— The problem —
Count the lines of the listing below where "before" shows up, and please answer with that number only.

START Data below

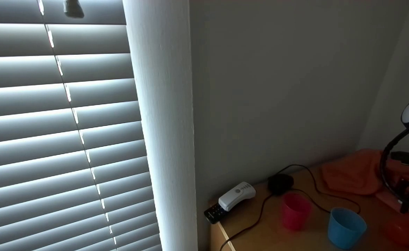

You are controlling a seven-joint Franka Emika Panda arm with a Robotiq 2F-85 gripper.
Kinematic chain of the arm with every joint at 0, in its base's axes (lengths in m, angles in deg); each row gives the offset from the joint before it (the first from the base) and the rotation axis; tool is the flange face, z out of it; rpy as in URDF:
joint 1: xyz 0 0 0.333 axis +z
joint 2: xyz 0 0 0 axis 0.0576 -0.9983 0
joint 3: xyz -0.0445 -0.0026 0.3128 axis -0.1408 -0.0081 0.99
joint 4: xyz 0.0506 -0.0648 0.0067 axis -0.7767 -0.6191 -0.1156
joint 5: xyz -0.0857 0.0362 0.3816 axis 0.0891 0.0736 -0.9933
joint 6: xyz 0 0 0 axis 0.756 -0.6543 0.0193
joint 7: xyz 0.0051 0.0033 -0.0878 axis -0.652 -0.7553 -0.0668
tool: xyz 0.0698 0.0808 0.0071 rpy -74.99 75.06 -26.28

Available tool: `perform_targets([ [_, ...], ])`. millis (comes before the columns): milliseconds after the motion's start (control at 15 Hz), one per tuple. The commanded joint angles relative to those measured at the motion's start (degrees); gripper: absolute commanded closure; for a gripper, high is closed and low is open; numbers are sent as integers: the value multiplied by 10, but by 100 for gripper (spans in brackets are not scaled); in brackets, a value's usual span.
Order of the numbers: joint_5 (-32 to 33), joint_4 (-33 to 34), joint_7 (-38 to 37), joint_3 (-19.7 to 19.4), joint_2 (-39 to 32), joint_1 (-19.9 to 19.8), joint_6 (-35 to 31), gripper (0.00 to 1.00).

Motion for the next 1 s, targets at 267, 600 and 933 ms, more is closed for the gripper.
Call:
perform_targets([
  [267, -9, 22, -65, -11, -17, -7, 22, 0],
  [600, -54, 33, -38, 9, -24, -23, 33, 0],
  [933, -88, 47, 1, 23, -37, -24, 25, 42],
])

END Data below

— Solution to this problem —
2